* EXERCISE DETAILS:
Please copy out the entries until you have copied the line that contains "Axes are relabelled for", beginning with the first line.

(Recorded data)
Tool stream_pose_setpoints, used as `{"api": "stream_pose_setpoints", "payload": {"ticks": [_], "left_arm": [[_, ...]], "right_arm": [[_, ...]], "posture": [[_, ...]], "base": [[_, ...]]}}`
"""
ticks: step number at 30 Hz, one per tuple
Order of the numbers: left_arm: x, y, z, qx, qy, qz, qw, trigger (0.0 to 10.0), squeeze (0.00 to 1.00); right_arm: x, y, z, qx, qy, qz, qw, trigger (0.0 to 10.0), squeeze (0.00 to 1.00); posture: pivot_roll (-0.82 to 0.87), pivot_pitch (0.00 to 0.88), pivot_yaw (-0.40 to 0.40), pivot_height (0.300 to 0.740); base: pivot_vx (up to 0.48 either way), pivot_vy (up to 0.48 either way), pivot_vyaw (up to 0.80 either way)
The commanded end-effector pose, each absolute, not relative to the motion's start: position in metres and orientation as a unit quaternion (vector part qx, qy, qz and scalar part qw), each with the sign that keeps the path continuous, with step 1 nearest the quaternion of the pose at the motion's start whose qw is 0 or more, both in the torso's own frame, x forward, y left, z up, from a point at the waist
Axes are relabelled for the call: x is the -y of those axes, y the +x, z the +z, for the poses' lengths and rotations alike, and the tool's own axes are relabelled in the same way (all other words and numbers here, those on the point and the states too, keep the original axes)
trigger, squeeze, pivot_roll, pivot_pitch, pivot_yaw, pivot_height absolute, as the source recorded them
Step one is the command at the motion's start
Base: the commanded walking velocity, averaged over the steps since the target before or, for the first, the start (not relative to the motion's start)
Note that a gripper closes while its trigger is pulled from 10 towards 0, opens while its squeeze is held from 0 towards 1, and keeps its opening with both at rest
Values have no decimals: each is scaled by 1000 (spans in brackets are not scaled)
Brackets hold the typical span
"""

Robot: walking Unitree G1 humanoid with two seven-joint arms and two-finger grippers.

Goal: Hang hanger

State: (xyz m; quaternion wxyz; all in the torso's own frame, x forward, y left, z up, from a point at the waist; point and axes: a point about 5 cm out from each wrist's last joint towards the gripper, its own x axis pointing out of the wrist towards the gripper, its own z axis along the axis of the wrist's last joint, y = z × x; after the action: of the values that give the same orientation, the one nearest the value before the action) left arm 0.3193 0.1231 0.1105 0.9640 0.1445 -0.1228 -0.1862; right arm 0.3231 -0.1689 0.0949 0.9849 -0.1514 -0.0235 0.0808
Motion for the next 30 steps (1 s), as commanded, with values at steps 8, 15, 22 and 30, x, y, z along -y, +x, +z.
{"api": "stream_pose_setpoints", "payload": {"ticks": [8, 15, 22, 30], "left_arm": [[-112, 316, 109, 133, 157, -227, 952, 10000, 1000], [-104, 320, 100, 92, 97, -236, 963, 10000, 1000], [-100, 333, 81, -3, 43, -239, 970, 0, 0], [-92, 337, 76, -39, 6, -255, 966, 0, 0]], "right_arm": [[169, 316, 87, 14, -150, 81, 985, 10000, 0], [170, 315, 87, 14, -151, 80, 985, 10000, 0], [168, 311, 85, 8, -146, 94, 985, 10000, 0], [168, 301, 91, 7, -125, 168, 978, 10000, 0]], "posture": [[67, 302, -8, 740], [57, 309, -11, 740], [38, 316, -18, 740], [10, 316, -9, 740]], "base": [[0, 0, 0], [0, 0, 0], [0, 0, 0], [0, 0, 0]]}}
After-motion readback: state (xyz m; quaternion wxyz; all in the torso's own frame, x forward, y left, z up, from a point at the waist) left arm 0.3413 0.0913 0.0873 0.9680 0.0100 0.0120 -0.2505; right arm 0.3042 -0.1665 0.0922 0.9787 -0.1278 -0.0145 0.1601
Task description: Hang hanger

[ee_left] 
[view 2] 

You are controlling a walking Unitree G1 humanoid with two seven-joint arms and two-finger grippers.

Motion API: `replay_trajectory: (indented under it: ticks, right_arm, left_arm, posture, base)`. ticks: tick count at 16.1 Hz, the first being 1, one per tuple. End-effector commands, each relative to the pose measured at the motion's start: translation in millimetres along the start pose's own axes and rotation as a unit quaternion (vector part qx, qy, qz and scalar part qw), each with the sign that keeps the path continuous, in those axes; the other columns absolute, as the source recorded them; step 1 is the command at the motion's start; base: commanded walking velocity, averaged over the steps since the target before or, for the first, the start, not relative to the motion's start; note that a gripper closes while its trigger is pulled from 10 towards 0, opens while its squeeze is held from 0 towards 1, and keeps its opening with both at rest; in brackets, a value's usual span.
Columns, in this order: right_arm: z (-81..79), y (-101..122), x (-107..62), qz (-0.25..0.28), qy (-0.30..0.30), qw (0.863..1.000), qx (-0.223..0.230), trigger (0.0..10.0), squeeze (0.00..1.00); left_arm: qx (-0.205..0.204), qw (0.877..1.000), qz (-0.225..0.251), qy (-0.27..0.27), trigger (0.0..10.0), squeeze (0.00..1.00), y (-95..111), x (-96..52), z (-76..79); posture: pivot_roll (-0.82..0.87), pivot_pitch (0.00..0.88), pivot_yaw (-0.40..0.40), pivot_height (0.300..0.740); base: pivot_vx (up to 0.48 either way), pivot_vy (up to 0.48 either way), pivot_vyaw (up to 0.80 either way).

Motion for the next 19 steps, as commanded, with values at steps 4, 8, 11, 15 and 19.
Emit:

* EXERCISE SOLUTION:
Tool stream_pose_setpoints, used as `{"api": "stream_pose_setpoints", "payload": {"ticks": [_], "left_arm": [[_, ...]], "right_arm": [[_, ...]], "posture": [[_, ...]], "base": [[_, ...]]}}`
"""
ticks: step number at 30 Hz, one per tuple
Order of the numbers: left_arm: x, y, z, qx, qy, qz, qw, trigger (0.0 to 10.0), squeeze (0.00 to 1.00); right_arm: x, y, z, qx, qy, qz, qw, trigger (0.0 to 10.0), squeeze (0.00 to 1.00); posture: pivot_roll (-0.82 to 0.87), pivot_pitch (0.00 to 0.88), pivot_yaw (-0.40 to 0.40), pivot_height (0.300 to 0.740); base: pivot_vx (up to 0.48 either way), pivot_vy (up to 0.48 either way), pivot_vyaw (up to 0.80 either way)
The commanded end-effector pose, each absolute, not relative to the motion's start: position in metres and orientation as a unit quaternion (vector part qx, qy, qz and scalar part qw), each with the sign that keeps the path continuous, with step 1 nearest the quaternion of the pose at the motion's start whose qw is 0 or more, both in the torso's own frame, x forward, y left, z up, from a point at the waist
Axes are relabelled for the call: x is the -y of those axes, y the +x, z the +z, for the poses' lengths and rotations alike, and the tool's own axes are relabelled in the same way (all other words and numbers here, those on the point and the states too, keep the original axes)

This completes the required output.